ABOUT THIS EXERCISE:
Where a line in the data below includes the word "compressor", count it. State the total and nothing more.

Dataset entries
---*---

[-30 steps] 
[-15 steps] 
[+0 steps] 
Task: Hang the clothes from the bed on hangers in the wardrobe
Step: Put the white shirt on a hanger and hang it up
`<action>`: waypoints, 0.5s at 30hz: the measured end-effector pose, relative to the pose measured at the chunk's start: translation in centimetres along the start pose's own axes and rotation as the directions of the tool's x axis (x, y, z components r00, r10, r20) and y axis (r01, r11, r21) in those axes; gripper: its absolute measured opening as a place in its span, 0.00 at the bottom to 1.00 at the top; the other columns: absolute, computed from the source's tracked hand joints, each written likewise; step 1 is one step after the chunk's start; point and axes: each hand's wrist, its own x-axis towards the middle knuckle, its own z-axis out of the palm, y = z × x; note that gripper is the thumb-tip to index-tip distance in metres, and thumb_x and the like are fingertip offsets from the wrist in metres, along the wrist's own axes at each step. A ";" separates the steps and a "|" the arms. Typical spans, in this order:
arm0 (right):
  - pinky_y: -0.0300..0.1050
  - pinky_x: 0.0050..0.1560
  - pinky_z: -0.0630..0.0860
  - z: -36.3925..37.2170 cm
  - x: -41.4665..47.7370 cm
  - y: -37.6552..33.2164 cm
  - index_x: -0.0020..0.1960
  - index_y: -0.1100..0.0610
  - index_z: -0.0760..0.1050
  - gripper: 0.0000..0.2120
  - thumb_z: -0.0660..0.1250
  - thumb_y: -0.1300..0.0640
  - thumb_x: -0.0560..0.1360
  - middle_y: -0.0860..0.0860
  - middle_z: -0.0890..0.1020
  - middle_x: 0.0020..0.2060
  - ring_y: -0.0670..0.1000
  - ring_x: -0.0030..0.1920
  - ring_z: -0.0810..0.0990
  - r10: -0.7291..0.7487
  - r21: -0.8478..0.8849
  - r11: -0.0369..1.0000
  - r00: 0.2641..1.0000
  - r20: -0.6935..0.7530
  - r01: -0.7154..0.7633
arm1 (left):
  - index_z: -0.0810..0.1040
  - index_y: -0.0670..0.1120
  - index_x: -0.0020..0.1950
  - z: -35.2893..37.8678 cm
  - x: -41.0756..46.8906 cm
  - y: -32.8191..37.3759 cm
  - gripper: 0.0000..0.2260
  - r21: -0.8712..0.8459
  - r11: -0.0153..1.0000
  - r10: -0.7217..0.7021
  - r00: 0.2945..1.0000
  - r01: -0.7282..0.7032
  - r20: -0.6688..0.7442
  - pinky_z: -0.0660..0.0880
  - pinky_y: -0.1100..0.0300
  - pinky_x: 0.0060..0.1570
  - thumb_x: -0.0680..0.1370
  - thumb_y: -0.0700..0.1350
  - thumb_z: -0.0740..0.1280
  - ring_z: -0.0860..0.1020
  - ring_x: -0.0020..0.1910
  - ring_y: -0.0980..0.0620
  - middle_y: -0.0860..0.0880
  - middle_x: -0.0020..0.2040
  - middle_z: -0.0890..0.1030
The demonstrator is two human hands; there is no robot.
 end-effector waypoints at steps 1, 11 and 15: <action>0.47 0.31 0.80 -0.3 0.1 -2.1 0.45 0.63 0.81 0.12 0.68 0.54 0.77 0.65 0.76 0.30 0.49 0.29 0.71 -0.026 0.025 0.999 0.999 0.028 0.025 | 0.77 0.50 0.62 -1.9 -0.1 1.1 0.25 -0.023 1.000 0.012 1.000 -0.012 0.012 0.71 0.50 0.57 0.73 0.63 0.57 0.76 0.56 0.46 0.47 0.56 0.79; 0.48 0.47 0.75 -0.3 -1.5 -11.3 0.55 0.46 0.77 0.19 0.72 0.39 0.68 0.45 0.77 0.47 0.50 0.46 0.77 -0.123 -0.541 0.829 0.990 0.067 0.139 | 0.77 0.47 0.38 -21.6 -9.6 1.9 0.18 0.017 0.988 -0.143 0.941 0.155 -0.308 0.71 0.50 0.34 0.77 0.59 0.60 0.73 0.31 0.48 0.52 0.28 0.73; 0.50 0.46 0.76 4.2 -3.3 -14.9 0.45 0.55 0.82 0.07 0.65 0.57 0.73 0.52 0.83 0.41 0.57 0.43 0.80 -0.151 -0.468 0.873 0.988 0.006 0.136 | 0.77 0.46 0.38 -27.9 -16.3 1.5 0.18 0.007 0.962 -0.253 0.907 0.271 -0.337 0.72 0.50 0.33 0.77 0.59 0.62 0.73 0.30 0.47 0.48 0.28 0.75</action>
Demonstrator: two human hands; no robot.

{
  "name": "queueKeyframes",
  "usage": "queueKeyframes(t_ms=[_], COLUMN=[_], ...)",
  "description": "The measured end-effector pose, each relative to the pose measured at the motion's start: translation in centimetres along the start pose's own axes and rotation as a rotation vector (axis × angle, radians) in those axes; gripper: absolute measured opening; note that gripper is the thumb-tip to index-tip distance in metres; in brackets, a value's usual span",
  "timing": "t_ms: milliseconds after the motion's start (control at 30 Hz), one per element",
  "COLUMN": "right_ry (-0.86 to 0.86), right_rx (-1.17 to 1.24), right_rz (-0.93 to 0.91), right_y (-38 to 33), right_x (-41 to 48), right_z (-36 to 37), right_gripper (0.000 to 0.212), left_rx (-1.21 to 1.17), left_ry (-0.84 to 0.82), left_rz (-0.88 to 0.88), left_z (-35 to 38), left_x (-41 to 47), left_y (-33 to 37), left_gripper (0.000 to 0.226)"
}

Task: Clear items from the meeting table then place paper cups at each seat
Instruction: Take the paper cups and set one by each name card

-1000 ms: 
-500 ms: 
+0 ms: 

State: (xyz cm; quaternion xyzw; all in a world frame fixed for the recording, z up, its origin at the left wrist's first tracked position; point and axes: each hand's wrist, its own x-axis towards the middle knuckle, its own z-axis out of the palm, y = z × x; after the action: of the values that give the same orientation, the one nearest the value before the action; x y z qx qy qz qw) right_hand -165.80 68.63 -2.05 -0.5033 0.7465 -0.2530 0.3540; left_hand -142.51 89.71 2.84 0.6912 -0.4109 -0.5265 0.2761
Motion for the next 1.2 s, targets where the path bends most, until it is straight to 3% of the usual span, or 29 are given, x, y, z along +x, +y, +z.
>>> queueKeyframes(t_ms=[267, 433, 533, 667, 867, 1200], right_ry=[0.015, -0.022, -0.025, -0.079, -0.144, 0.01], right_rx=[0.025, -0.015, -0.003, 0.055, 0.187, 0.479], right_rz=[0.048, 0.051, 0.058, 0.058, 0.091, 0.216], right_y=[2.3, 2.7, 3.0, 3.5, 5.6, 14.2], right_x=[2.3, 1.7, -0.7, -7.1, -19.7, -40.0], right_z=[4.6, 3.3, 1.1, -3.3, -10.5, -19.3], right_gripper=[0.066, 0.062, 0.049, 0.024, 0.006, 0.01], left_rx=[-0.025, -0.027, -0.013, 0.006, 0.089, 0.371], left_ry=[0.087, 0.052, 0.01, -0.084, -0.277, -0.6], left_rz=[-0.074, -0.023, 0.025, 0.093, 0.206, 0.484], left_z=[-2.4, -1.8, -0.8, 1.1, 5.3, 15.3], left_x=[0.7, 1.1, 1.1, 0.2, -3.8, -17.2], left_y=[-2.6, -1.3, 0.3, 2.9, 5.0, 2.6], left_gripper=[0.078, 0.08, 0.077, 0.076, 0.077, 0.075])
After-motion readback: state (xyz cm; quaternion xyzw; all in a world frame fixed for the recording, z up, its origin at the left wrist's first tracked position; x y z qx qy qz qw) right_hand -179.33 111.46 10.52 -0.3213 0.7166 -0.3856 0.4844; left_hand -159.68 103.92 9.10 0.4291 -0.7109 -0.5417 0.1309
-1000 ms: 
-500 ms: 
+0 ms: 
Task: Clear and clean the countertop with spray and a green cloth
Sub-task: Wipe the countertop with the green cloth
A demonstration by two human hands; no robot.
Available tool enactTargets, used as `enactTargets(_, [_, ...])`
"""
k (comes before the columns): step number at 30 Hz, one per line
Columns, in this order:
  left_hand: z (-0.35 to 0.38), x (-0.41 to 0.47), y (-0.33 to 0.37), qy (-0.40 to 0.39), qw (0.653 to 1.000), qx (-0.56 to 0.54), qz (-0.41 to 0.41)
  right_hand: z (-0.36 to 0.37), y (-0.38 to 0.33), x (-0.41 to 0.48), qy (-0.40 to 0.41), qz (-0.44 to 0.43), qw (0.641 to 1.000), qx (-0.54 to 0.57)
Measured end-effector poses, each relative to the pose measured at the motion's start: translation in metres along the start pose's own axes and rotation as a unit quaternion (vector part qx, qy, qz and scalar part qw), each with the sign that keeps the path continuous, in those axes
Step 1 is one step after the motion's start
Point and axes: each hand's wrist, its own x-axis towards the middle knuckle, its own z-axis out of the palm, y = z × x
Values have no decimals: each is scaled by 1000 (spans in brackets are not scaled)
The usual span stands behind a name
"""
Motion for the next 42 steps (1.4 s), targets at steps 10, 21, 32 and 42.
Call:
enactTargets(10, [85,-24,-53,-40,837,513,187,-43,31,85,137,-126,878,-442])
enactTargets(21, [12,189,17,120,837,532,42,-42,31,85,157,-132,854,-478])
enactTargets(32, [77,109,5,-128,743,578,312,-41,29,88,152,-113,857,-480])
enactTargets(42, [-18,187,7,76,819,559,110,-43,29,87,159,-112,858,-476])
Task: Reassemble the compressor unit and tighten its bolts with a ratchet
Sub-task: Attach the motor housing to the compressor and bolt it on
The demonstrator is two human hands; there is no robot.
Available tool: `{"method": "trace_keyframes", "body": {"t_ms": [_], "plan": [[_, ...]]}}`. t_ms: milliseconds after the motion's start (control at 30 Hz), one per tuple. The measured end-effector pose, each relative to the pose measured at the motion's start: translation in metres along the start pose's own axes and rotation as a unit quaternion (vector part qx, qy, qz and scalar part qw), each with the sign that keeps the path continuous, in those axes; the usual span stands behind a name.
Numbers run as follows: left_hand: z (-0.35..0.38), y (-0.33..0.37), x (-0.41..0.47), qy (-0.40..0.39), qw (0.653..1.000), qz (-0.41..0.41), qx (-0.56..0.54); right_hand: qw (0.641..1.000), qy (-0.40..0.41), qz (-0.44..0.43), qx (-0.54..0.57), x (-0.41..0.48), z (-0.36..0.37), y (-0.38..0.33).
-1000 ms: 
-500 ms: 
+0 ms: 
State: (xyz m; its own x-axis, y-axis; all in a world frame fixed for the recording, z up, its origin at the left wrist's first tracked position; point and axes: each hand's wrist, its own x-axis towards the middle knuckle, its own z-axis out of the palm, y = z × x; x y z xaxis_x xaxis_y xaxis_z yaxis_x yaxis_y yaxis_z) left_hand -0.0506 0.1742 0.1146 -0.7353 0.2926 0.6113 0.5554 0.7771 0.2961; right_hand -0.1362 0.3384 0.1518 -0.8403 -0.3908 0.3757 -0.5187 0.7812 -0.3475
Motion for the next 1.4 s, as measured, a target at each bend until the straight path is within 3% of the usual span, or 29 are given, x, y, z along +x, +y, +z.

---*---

ANSWER FOR THIS EXERCISE:
2